* _TRY IT_: Give back exactly the lines from the start of the listing to the line containing "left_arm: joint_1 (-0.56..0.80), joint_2", inclusive, and nothing beyond them.

* _DATA SECTION_:
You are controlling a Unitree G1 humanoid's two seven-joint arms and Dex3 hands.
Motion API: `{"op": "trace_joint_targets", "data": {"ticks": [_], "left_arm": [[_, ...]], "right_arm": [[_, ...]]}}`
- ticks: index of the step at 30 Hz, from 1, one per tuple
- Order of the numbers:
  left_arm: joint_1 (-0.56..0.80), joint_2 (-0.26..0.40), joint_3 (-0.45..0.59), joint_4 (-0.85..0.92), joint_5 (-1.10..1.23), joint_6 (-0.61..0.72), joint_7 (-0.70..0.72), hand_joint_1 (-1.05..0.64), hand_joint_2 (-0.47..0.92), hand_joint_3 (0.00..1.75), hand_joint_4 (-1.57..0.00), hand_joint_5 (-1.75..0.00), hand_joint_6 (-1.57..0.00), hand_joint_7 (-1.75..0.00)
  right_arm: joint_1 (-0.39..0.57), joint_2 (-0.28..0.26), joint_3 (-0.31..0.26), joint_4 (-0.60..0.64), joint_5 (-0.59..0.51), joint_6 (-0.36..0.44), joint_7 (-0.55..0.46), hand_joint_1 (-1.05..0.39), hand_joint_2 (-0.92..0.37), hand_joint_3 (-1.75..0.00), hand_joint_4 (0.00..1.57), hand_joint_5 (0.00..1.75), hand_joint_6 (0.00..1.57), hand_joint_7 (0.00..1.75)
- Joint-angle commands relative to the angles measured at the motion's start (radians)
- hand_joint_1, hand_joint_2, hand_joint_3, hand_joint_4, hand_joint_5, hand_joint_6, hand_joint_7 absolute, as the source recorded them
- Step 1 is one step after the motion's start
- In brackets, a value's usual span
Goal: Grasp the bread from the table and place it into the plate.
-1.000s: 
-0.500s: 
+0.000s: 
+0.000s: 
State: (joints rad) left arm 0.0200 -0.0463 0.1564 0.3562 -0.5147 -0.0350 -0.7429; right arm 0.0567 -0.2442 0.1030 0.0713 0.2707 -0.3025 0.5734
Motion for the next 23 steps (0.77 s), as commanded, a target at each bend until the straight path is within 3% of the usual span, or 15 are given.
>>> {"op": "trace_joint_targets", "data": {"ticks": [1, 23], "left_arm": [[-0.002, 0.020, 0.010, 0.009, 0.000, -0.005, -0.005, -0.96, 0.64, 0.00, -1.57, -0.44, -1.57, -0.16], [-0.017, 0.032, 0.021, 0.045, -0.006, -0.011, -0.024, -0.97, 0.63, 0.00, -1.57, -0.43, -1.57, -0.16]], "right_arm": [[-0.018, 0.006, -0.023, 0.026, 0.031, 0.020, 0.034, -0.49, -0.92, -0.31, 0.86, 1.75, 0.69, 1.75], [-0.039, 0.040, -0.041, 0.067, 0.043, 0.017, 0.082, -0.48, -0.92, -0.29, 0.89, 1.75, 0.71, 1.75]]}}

* _SOLUTION_:
You are controlling a Unitree G1 humanoid's two seven-joint arms and Dex3 hands.
Motion API: `{"op": "trace_joint_targets", "data": {"ticks": [_], "left_arm": [[_, ...]], "right_arm": [[_, ...]]}}`
- ticks: index of the step at 30 Hz, from 1, one per tuple
- Order of the numbers:
  left_arm: joint_1 (-0.56..0.80), joint_2 (-0.26..0.40), joint_3 (-0.45..0.59), joint_4 (-0.85..0.92), joint_5 (-1.10..1.23), joint_6 (-0.61..0.72), joint_7 (-0.70..0.72), hand_joint_1 (-1.05..0.64), hand_joint_2 (-0.47..0.92), hand_joint_3 (0.00..1.75), hand_joint_4 (-1.57..0.00), hand_joint_5 (-1.75..0.00), hand_joint_6 (-1.57..0.00), hand_joint_7 (-1.75..0.00)

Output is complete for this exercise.